Updated Dec 15, 2018, 11:51:57 AM
Metro Manila (CNN Philippines, December 14) — The Philippines continued to spend more than it earned in the third quarter, more than double the deficit it posted for the same quarter last year.
Latest data from the Bangko Sentral ng Pilipinas (BSP) reported that the country's balance of payments is at a $1.9-billion deficit, much higher than the $662 million recorded for the same quarter a year ago.
The balance of payments is a summary of all the transactions of a country with the rest of the world.
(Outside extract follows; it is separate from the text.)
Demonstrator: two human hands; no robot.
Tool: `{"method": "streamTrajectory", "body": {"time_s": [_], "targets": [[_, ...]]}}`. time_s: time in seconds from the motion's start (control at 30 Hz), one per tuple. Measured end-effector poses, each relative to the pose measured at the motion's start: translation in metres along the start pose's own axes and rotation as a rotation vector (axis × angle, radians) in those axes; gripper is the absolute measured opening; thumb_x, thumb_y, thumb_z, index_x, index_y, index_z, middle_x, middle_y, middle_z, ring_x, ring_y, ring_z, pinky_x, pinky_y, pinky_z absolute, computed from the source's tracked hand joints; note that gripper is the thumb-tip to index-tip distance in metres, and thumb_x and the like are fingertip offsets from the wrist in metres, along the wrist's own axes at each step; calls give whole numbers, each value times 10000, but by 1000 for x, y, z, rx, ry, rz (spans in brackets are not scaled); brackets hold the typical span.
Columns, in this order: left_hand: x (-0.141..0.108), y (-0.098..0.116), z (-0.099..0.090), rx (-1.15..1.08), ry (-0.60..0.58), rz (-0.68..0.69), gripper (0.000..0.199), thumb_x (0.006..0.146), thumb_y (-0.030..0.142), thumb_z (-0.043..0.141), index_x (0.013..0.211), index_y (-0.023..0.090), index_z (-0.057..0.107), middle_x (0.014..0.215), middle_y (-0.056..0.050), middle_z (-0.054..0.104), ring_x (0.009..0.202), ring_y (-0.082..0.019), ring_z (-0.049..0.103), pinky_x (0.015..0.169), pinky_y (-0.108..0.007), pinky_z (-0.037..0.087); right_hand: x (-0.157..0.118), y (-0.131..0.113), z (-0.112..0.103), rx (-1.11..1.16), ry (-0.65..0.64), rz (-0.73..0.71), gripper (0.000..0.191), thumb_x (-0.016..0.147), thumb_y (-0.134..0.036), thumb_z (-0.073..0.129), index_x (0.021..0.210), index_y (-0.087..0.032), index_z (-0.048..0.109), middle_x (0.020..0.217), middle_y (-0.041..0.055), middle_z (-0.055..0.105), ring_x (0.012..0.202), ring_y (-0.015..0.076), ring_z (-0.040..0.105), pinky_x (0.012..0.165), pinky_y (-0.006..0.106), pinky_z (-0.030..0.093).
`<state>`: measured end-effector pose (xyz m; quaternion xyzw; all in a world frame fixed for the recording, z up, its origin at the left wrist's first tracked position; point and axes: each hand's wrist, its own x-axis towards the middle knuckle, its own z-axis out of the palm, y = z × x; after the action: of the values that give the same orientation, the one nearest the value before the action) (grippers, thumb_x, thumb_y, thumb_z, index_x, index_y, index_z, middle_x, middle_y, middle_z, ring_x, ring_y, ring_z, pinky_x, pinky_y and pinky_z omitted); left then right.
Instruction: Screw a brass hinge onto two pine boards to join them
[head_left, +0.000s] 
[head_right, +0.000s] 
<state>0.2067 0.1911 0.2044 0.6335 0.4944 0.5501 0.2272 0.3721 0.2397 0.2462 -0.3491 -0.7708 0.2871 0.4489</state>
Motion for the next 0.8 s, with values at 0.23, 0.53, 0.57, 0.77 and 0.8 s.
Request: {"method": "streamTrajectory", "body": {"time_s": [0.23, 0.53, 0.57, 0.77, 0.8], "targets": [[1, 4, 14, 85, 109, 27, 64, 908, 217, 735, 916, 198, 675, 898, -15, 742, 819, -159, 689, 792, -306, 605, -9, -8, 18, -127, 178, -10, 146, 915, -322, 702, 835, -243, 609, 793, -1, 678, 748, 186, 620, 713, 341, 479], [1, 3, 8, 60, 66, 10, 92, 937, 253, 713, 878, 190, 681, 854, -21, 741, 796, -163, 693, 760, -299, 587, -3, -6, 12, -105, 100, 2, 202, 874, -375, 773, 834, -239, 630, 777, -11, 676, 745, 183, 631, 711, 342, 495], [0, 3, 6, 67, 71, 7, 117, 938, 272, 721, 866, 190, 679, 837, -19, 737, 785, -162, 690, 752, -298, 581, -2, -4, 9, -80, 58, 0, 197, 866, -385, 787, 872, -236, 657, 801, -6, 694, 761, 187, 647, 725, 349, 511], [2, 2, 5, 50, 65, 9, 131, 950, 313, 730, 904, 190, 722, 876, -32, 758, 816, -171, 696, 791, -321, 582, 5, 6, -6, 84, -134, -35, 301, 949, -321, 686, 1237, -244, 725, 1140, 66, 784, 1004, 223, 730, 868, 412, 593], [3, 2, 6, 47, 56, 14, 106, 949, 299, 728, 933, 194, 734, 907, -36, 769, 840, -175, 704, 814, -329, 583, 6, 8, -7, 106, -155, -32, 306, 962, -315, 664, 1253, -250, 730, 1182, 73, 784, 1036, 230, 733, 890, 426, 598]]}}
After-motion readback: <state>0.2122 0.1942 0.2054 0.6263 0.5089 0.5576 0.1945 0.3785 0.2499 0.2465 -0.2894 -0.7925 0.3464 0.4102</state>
It can be split into two categories, the current account (trade in goods and services) and the financial account (includes trade in financial instruments, central bank reserves, remittances and foreign aid).
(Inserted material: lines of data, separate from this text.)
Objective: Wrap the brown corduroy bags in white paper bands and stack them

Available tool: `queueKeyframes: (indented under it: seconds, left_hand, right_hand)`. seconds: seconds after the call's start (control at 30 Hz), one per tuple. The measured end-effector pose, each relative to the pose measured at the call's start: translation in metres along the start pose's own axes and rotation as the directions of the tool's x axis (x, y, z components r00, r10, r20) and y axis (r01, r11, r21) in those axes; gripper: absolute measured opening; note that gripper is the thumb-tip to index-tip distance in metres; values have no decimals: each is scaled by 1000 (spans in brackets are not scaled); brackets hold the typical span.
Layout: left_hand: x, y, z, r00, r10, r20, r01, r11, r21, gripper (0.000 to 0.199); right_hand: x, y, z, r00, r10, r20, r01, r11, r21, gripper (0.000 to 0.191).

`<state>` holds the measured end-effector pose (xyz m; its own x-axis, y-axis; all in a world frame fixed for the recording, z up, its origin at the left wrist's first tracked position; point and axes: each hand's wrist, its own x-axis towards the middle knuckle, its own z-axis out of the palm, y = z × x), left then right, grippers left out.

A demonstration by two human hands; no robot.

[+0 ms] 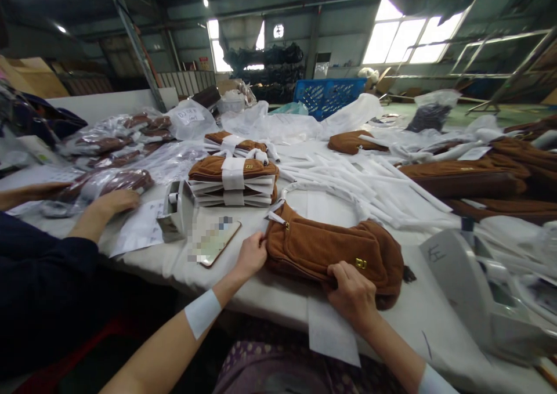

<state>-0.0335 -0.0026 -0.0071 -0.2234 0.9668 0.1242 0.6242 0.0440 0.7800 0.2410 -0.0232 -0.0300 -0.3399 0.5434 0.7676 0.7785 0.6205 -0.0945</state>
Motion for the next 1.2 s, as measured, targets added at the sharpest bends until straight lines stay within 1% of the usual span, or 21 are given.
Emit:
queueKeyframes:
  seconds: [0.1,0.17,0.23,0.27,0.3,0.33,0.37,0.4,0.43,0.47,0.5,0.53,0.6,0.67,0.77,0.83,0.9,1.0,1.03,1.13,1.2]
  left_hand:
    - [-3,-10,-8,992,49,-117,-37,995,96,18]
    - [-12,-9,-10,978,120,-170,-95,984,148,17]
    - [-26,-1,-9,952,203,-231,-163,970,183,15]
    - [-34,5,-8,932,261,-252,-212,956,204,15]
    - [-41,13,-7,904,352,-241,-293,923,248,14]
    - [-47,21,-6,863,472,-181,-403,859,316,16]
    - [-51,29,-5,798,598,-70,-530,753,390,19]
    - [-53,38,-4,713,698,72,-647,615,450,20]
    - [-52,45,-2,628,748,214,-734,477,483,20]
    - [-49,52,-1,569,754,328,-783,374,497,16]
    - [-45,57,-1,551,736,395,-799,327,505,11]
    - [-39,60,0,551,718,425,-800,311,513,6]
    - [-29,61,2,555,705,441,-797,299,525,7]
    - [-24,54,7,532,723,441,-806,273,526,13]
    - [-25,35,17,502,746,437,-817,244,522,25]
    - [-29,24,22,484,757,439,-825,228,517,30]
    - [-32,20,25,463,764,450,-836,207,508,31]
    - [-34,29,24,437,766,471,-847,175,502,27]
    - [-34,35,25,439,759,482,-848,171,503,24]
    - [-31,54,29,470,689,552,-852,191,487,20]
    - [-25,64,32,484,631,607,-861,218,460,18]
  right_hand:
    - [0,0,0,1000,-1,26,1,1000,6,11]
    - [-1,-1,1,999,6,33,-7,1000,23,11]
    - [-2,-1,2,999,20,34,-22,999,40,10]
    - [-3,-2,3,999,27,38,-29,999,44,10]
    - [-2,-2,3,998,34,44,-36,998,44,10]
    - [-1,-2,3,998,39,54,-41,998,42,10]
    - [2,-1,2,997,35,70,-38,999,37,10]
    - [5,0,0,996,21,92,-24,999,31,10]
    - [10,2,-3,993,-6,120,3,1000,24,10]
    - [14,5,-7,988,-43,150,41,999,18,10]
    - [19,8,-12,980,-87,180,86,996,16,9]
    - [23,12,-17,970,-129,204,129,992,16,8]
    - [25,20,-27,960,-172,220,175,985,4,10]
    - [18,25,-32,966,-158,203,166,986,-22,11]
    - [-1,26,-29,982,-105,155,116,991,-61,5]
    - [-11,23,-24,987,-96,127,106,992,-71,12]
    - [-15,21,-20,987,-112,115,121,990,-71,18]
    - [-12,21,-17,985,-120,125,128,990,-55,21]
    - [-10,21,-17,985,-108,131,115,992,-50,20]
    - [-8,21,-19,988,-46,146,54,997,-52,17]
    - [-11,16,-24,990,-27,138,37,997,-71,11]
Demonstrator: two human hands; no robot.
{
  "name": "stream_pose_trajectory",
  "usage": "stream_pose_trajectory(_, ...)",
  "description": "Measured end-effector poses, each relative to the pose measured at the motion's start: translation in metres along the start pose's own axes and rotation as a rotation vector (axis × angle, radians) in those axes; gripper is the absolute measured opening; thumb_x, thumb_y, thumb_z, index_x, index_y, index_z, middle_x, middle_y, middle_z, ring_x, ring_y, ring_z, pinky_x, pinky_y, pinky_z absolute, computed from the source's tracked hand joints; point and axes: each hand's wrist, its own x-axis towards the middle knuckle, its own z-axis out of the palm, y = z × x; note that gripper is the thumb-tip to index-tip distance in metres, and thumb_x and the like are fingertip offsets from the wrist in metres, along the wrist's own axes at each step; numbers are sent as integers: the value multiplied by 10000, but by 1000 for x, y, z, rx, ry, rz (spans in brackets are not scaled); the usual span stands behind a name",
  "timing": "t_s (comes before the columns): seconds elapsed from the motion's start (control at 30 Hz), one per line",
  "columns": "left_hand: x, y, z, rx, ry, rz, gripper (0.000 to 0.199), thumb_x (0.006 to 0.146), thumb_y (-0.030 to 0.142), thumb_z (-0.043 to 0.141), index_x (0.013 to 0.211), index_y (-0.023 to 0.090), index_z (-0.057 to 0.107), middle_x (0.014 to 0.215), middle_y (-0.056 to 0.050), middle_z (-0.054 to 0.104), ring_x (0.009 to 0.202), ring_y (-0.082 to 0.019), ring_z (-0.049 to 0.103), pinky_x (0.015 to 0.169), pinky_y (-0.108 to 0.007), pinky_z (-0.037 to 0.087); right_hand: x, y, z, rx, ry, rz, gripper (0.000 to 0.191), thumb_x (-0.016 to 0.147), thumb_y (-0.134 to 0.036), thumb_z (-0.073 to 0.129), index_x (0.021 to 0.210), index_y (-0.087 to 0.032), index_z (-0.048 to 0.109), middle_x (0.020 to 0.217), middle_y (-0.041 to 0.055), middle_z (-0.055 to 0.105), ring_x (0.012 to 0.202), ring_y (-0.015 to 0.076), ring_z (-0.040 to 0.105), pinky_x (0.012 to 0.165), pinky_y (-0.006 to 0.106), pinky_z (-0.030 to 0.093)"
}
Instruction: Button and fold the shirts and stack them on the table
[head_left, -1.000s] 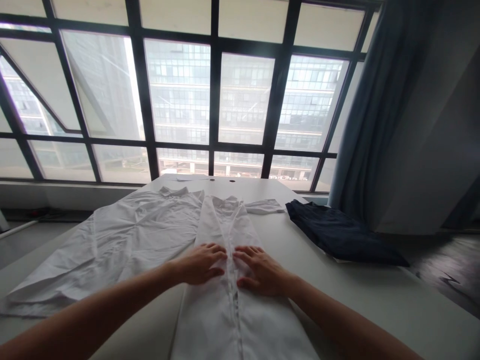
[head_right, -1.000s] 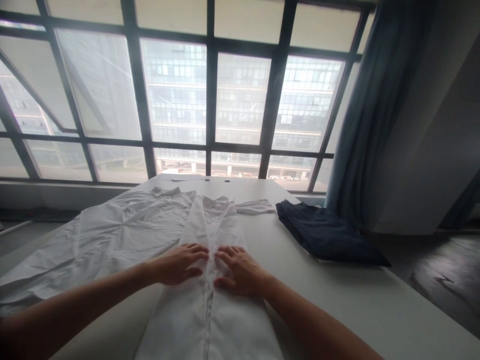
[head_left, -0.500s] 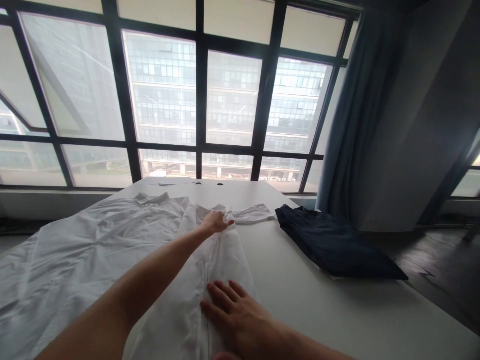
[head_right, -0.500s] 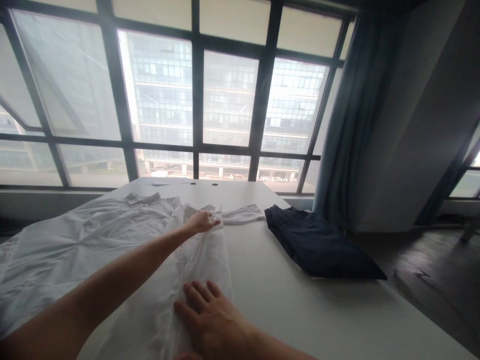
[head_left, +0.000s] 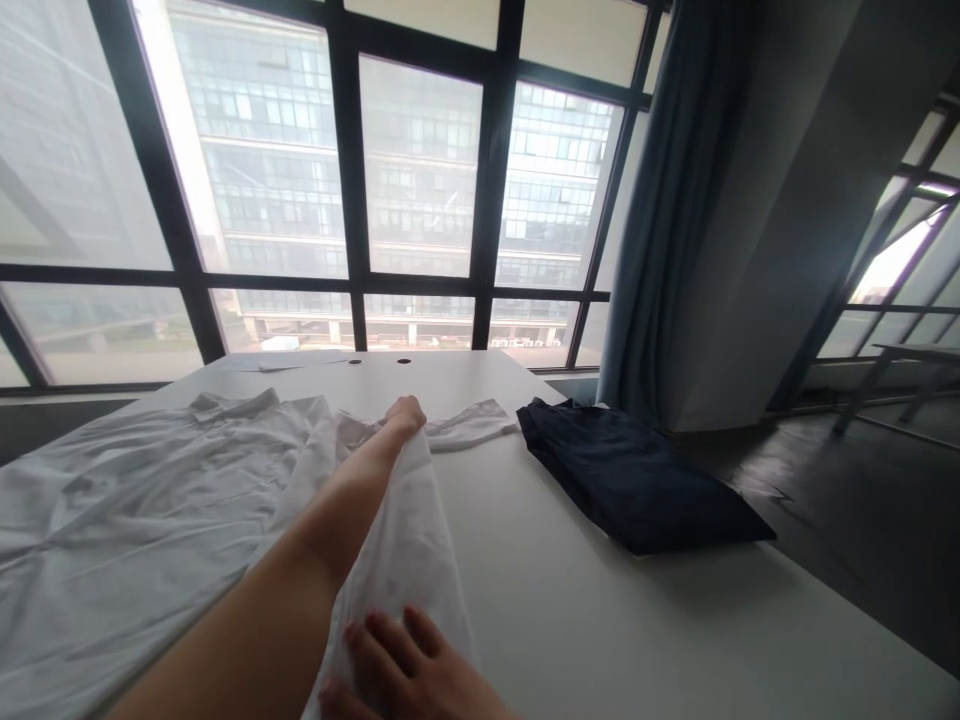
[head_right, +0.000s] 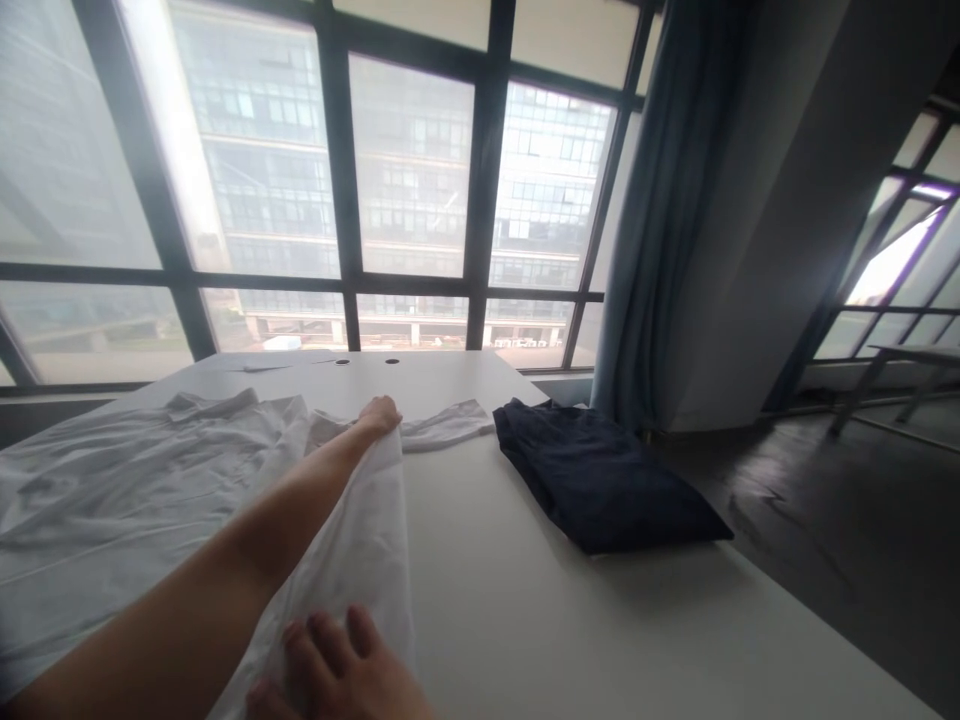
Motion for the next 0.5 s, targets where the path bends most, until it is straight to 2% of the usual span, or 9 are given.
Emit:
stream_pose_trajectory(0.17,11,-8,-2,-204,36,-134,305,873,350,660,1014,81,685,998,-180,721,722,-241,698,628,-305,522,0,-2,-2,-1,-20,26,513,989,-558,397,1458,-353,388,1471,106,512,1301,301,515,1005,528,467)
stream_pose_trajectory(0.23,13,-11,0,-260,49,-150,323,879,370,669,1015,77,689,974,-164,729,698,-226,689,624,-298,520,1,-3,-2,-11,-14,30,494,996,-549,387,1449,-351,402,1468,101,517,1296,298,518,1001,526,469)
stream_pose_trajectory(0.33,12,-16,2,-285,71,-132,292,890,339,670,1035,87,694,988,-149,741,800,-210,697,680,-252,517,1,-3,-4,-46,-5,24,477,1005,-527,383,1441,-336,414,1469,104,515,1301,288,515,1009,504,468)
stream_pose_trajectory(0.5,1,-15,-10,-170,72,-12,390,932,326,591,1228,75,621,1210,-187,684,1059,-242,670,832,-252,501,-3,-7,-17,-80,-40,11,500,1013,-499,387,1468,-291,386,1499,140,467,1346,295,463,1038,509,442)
For the third quarter data, the BSP said it was driven by the deficit in the current account, which in turn was driven by imports in line with the government's infrastructure program.
The trade deficit, or the amount of imports compared to exports, widened to a record high of $4.21 billion in October according to the Philippine Statistics Authority.
"Meanwhile, the financial account recorded net inflows (or net borrowing by residents from the rest of the world), a reversal from the net outflows posted in the same quarter a year ago," the BSP added.
This leaves the Philippines' gross international reserves to $74.9 billion as of September, lower than the $81 billion recorded for the same period last year.
This covers 6.6 months worth of imports, payment for services and primary income.
"The year-on-year decrease in reserves was due mainly to outflows arising from the BSP's foreign eXchange operations, the NG's payments for its foreign eXchange obligations, and revaluation losses on foreign currency denominated reserves and gold holdings," the BSP explained.